As far as the GPU is concerned, all we know is that this is a 70W card built at TSMC, with no details on graphics core or underlying technology. At one point, Via owned S3 Graphics and used technology derived from that GPU family in its own chipsets. S3, however, never had the strongest reputation compared with 3dfx, ATI, or Nvidia — “I’ll buy you an S3 card for Christmas” was more of a threat than a hoped-for promise. HTC, however, bought a majority of the S3 patents and graphics IP from Via back in 2012.
It’s possible that this GPU is designed using remaining patents that Via still has, or that it cut a deal with HTC to get access to the portfolio. Of course, the Chinese company could have a patent license agreement with AMD, Nvidia, or Intel to cover aspects of GPU design. While a great deal of US – China semiconductor cooperation is being closely examined for national security issues, a low-end GPU built using technology that was new eight years ago is unlikely to trigger any alarms.

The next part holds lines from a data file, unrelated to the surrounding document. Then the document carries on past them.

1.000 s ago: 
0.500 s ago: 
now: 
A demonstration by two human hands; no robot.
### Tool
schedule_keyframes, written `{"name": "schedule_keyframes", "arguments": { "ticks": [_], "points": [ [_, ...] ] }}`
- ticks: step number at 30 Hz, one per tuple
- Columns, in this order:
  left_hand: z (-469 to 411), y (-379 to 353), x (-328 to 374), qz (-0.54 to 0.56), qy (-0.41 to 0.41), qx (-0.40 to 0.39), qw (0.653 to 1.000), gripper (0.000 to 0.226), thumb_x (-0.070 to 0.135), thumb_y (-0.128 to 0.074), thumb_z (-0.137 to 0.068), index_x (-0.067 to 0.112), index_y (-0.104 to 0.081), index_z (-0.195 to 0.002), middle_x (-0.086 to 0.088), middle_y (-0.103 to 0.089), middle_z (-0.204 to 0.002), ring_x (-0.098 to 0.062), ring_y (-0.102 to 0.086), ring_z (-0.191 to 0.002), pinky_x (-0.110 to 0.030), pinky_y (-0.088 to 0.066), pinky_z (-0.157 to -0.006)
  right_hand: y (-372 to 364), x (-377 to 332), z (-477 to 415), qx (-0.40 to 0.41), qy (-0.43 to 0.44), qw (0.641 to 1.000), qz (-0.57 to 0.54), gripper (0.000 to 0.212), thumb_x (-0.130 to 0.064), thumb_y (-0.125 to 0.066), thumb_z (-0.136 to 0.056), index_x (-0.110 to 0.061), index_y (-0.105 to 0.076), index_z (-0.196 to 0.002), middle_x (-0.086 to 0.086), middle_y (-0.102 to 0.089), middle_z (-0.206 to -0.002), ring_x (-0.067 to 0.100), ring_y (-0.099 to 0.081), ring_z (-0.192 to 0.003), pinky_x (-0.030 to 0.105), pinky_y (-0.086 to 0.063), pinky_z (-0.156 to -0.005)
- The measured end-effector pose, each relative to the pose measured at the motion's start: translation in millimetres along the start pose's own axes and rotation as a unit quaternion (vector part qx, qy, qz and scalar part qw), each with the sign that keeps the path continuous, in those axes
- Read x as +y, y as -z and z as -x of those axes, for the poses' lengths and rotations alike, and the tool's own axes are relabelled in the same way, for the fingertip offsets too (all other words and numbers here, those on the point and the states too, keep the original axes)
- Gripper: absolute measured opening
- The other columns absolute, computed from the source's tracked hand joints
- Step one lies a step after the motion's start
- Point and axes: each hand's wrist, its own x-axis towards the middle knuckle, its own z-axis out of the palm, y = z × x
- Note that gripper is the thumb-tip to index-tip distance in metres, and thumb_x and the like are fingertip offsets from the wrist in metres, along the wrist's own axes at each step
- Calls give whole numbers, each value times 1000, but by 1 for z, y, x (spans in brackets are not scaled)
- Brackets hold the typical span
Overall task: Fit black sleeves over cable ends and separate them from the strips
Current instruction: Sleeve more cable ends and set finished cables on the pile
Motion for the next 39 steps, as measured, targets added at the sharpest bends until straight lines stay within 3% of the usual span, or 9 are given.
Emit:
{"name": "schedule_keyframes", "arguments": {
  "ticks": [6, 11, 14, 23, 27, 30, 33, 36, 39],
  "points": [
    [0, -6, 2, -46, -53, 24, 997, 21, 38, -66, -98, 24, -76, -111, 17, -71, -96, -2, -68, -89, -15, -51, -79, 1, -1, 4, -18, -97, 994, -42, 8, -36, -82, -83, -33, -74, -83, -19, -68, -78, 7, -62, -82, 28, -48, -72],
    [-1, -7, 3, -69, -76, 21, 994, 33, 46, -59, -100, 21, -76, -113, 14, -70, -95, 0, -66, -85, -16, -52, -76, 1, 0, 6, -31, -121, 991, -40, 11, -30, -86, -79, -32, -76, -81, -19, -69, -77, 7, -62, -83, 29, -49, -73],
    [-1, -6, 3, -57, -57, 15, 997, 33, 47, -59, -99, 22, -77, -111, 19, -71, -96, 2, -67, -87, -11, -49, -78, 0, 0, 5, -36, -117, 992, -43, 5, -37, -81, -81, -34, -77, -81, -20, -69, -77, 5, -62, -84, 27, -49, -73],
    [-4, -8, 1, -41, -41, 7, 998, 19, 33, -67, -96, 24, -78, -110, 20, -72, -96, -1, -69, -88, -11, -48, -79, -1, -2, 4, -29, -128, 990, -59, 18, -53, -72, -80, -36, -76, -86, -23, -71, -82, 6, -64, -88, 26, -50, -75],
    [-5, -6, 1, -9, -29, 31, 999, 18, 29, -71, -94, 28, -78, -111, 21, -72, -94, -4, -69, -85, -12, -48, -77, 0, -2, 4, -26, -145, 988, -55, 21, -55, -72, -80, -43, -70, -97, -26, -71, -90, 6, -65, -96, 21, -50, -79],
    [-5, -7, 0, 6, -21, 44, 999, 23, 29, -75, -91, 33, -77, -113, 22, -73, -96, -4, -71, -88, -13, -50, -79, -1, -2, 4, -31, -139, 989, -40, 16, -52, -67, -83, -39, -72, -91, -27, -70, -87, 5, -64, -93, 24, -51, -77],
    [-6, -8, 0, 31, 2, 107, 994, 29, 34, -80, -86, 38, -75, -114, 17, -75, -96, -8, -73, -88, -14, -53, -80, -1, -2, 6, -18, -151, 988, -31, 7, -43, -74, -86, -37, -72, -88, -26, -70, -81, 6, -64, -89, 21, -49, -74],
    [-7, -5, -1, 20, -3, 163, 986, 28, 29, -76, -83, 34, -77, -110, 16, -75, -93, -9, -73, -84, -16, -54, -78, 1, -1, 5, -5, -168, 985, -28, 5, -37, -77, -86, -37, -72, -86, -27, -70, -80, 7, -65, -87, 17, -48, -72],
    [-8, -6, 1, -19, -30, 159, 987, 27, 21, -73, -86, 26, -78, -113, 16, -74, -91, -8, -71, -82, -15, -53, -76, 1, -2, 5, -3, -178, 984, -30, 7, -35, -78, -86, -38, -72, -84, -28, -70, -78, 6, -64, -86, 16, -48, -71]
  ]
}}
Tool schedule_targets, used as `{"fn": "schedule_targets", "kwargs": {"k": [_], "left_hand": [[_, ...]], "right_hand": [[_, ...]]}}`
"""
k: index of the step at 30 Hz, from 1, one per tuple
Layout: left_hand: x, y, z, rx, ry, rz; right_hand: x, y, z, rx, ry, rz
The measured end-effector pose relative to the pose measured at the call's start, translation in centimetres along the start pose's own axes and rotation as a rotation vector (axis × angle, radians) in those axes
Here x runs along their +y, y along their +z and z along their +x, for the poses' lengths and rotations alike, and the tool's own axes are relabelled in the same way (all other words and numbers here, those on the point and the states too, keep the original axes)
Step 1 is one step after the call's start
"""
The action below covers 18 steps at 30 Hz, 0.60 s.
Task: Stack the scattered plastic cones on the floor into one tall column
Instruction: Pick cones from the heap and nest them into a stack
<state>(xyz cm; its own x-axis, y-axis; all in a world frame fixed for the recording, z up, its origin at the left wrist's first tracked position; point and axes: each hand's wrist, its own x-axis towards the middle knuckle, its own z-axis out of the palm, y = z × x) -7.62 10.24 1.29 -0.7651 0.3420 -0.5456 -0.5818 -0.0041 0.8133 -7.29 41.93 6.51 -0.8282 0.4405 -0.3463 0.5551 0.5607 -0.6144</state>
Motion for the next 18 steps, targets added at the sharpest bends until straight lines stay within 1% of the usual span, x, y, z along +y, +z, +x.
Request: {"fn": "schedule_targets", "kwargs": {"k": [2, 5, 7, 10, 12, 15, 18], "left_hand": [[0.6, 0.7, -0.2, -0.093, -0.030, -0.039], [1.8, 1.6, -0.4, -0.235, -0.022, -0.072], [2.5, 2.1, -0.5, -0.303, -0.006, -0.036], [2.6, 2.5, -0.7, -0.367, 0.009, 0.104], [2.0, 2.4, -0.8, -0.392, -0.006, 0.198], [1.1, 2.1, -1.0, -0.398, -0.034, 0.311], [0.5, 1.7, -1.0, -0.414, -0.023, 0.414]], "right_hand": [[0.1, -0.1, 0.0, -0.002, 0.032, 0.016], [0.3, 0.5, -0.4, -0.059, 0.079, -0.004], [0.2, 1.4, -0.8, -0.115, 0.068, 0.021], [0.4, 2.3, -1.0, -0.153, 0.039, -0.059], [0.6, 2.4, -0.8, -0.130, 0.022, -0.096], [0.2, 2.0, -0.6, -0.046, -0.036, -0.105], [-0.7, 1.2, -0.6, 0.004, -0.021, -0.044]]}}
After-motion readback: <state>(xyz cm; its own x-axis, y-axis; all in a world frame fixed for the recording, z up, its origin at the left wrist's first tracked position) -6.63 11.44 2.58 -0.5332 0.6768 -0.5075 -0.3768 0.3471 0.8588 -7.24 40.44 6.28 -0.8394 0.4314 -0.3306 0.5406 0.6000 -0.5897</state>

At 70W, the GPU is sized to fit inside the PCIe specification’s standard for onboard power delivery, with no need for an external power connector. The PCIe standard specifies up to 75W of power can be delivered by the slot itself, without any need to draw from additional six-pin or eight-pin connectors.
This new push by Zhaoxin seems calibrated to make certain China has hardware it can use to build home-grown systems in the event of a further trade breakdown between itself and the United States. Zhaoxin’s CPUs don’t compare with what Intel and AMD can field, but they’re fast enough to be used for light processing and desktop tasks, and that’s significantly more than China could claim for its own CPU efforts only a few years ago. Efforts to peer inside the KX-U6780A’s GPU largely came to naught, so we’re still in the dark about what the integrated GPUs capabilities are, or whether this is just a scaled-up version of that solution.